El que habla lengua extraña, á sí mismo se edifica; mas el que profetiza, edifica á la iglesia.


verso 5

Así que, quisiera que todos vosotros hablaseis lenguas, empero más que profetizaseis: porque mayor es el que profetiza que el que habla lenguas, si también no interpretare, para que la iglesia tome edificación.


verso 6

Ahora pues, hermanos, si yo fuere á vosotros hablando lenguas, ¿qué os aprovecharé, si no os hablare, ó con revelación, ó con ciencia, ó con profecía, ó con doctrina?


verso 7

Ciertamente las cosas inanimadas que hacen sonidos, como la flauta ó la vihuela, si no dieren distinción de voces, ¿cómo se sabrá lo que se tañe con la flauta, ó con la vihuela?


verso 8

Y si la trompeta diere sonido incierto, ¿quién se apercibirá á la batalla?


verso 9

Así también vosotros, si por la lengua no diereis palabra bien significante, ¿cómo se entenderá lo que se dice? porque hablaréis al aire.


verso 10

Tantos géneros de voces, por ejemplo, hay en el mundo, y nada hay mudo;


verso 11

Mas si yo ignorare el valor de la voz, seré bárbaro al que habla, y el que habla será bárbaro para mí.


verso 12

Así también vosotros; pues que anheláis espirituales dones, procurad ser excelentes para la edificación de la iglesia.


verso 13

Por lo cual, el que habla lengua extraña, pida que la interprete.


verso 14

Porque si yo orare en lengua desconocida, mi espíritu ora; mas mi entendimiento es sin fruto.


verso 15

¿Qué pues?

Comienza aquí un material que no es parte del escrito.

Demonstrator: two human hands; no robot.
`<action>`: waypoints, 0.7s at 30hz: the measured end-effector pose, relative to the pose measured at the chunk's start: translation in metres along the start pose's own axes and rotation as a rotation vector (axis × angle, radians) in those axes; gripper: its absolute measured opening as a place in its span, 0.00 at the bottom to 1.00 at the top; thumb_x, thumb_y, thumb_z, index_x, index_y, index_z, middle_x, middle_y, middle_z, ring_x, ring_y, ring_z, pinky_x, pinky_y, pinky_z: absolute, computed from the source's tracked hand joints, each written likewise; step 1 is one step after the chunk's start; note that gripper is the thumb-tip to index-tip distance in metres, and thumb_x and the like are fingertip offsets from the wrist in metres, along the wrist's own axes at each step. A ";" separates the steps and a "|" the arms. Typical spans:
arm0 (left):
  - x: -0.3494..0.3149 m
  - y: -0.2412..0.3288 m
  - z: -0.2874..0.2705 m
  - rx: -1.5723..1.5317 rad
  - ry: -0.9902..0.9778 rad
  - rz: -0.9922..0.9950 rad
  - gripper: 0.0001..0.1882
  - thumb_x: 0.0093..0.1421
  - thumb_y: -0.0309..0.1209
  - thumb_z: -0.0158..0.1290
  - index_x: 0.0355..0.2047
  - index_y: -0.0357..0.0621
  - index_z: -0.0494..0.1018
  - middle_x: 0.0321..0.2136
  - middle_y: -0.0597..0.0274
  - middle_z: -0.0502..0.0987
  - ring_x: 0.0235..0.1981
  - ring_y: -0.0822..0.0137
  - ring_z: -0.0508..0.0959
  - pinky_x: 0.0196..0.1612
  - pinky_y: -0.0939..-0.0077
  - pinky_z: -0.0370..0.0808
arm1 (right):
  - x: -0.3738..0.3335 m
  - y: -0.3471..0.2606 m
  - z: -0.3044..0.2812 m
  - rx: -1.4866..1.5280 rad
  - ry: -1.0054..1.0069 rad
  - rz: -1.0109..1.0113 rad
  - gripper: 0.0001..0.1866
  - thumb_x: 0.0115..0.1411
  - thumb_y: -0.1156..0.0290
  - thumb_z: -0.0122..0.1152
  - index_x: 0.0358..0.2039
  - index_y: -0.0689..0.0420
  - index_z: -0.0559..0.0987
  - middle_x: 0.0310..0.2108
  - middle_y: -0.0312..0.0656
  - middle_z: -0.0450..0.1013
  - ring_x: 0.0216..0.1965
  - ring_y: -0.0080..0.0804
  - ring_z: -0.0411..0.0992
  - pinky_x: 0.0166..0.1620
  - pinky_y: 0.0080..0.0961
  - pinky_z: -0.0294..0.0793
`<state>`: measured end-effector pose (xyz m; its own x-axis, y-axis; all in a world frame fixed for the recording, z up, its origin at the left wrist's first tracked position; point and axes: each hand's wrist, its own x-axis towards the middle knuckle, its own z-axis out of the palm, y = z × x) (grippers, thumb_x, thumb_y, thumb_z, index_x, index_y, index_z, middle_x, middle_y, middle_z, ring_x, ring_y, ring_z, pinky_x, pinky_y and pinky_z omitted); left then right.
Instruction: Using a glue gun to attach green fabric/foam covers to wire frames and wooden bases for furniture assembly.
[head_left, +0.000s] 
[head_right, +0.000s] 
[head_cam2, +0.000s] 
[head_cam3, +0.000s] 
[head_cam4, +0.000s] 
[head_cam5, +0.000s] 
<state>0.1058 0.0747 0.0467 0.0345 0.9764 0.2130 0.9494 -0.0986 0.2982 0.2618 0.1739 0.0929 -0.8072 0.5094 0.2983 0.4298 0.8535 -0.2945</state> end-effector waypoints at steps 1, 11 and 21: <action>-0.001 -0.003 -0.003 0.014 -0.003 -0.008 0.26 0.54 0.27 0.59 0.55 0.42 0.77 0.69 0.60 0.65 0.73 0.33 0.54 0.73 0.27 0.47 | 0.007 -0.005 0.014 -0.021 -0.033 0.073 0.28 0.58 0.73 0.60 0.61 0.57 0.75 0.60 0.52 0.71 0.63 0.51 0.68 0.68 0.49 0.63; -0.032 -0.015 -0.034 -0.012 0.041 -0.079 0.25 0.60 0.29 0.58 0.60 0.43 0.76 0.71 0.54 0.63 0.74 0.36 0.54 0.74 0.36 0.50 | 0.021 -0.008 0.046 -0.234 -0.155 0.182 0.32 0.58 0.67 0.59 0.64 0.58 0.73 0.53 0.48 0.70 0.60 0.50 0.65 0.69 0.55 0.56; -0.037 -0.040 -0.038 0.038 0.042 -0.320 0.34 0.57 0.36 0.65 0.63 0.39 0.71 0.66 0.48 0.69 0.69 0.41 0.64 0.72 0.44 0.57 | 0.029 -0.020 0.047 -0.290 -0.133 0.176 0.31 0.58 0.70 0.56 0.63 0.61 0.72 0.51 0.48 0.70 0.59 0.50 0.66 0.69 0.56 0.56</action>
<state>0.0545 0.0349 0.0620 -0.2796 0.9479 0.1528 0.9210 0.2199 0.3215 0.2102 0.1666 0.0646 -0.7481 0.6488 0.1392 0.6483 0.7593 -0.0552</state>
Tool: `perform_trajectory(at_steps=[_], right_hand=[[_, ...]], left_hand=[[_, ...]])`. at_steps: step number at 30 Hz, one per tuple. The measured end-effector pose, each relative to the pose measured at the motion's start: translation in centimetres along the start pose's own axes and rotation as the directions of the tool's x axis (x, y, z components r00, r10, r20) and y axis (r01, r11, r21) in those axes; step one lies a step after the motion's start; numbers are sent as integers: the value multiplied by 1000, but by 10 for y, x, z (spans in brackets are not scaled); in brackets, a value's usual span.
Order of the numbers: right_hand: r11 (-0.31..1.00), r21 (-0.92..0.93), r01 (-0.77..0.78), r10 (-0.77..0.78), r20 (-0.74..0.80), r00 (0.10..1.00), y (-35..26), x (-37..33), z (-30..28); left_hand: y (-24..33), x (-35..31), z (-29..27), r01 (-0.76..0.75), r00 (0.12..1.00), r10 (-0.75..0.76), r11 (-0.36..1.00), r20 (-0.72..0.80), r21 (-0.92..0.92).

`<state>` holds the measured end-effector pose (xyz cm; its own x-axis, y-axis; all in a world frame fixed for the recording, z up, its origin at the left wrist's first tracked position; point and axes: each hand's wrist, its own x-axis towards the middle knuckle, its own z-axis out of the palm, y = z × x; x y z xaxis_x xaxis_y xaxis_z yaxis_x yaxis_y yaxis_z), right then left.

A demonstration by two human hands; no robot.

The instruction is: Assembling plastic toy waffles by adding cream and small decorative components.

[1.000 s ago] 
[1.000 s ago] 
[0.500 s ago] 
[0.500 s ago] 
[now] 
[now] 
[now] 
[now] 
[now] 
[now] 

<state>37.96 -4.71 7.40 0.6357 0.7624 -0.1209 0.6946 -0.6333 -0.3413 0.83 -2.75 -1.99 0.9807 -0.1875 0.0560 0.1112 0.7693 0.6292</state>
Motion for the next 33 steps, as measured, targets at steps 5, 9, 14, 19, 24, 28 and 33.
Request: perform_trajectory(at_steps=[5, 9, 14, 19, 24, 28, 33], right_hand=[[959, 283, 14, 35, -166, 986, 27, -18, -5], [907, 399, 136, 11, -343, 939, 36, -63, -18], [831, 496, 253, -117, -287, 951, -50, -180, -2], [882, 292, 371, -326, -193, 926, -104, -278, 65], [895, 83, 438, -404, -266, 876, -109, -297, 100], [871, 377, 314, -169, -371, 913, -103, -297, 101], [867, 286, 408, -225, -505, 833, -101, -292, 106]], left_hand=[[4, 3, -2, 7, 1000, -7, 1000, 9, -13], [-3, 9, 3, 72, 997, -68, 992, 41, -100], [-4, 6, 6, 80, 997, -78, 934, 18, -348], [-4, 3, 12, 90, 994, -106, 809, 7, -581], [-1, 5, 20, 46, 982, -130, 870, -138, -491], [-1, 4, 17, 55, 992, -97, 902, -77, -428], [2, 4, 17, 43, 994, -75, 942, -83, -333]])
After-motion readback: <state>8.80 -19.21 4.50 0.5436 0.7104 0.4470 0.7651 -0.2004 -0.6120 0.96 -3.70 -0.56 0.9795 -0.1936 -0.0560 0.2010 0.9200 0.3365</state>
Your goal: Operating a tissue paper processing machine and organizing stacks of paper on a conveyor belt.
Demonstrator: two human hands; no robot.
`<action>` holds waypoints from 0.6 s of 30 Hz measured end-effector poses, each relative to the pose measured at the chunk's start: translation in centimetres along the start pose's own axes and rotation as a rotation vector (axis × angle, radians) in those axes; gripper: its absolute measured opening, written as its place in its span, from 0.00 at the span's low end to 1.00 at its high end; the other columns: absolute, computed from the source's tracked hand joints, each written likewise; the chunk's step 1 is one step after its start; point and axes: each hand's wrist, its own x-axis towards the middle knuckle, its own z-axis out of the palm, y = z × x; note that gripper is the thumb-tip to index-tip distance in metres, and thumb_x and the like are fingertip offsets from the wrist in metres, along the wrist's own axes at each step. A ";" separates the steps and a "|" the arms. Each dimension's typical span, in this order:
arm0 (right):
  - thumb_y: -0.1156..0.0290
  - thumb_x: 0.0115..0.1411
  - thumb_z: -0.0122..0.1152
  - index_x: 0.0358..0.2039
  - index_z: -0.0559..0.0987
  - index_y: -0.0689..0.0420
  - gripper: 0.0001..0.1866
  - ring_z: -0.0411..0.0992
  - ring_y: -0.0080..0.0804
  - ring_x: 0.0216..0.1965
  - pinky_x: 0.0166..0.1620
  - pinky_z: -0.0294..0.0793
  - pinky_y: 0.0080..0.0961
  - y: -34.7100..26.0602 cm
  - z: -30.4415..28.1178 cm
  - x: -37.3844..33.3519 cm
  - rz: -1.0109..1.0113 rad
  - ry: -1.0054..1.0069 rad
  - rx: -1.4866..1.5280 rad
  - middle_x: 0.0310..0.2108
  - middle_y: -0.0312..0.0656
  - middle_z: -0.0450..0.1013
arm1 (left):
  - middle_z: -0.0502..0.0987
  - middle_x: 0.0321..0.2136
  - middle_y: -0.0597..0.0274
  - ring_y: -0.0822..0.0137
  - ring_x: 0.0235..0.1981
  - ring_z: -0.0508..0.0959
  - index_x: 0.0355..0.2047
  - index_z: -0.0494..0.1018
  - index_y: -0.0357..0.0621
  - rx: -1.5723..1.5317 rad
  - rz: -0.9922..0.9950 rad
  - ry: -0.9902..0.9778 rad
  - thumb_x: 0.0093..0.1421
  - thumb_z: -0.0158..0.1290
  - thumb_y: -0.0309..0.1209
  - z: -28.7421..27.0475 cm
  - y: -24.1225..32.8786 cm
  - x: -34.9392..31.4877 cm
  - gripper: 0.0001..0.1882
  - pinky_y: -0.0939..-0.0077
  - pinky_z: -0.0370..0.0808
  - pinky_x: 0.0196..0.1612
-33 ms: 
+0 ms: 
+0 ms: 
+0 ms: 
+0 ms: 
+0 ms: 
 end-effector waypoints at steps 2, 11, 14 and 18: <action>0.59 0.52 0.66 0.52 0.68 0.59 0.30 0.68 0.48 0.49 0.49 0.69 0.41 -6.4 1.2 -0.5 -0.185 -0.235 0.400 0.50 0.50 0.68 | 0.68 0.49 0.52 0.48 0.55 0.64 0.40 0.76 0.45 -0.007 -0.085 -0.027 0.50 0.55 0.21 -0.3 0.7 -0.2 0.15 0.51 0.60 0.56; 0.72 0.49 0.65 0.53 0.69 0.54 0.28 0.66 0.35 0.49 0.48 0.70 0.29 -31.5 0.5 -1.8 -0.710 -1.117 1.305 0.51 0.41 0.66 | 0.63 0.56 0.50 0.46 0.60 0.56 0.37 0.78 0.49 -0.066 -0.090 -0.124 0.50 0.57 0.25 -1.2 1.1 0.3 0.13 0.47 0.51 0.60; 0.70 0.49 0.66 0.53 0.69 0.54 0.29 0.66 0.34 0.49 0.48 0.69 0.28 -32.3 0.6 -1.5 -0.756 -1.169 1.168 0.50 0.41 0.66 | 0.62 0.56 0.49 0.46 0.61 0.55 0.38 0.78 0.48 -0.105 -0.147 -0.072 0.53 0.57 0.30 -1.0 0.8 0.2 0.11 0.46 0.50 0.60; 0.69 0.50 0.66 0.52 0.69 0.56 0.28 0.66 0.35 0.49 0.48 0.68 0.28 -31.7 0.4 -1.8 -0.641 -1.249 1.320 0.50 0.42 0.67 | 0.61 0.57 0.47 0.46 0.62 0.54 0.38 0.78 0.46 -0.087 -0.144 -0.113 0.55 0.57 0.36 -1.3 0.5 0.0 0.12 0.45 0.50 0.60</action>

Oraré con el espíritu, mas oraré también con entendimiento; cantaré con el espíritu, mas cantaré también con entendimiento.


verso 16

Porque si bendijeres con el espíritu, el que ocupa lugar de un mero particular, ¿cómo dirá amén á tu acción de gracias? pues no sabe lo que has dicho.


verso 17

Porque tú, á la verdad, bien haces gracias; mas el otro no es edificado.


verso 18

Doy gracias á Dios que hablo lenguas más que todos vosotros:


verso 19

Pero en la iglesia más quiero hablar cinco palabras con mi sentido, para que enseñe también á los otros, que diez mil palabras en lengua desconocida.


verso 20

Hermanos, no seáis niños en el sentido, sino sed niños en la malicia: empero perfectos en el sentido.


verso 21

En la ley está escrito: En otras lenguas y en otros labios hablaré á este pueblo; y ni aun así me oirán, dice el Señor.


verso 22

Así que, las lenguas por señal son, no á los fieles, sino á los infieles: mas la profecía, no á los infieles, sino á los fieles.


verso 23

De manera que, si toda la iglesia se juntare en uno, y todos hablan lenguas, y entran indoctos ó infieles, ¿no dirán que estáis locos?


verso 24

Mas si todos profetizan, y entra algún infiel ó indocto, de todos es convencido, de todos es juzgado;


verso 25

Lo oculto de su corazón se hace manifiesto: y así, postrándose sobre el rostro, adorará á Dios, declarando que verdaderamente Dios está en vosotros.


verso 26

¿Qué hay pues, hermanos? Cuando os juntáis, cada uno de vosotros tiene salmo, tiene doctrina, tiene lengua, tiene revelación, tiene interpretación: hágase todo para edificación.


verso 27

Si hablare alguno en lengua extraña, sea esto por dos, ó á lo más tres, y por turno; mas uno interprete.


verso 28

Y si no hubiere intérprete, calle en la iglesia, y hable á sí mismo y á Dios.


verso 29

Asimismo, los profetas hablen dos ó tres, y los demás juzguen.


verso 30

Y si á otro que estuviere sentado, fuere revelado, calle el primero.


verso 31

Porque podéis todos profetizar uno por uno, para que todos aprendan, y todos sean exhortados.


verso 32

Y los espíritus de los que profetizaren, sujétense á los profetas;


verso 33

Porque Dios no es Dios de disensión, sino de paz; como en todas las iglesias de los santos.


verso 34

Vuestras mujeres callen en las congregaciones; porque no les es permitido hablar, sino que estén sujetas, como también la ley dice.


verso 35

Y si quieren aprender alguna cosa, pregunten en casa á sus maridos; porque deshonesta cosa es hablar una mujer en la congregación.


verso 36

Qué, ¿ha salido de vosotros la palabra de Dios? ¿ó á vosotros solos ha llegado?


verso 37

Si alguno á su parecer, es profeta, ó espiritual, reconozca lo que os escribo, porque son mandamientos del Señor.


verso 38

Mas el que ignora, ignore.


verso 39

Así que, hermanos, procurad profetizar; y no impidáis el hablar lenguas.


verso 40

Empero hágase todo decentemente y con orden.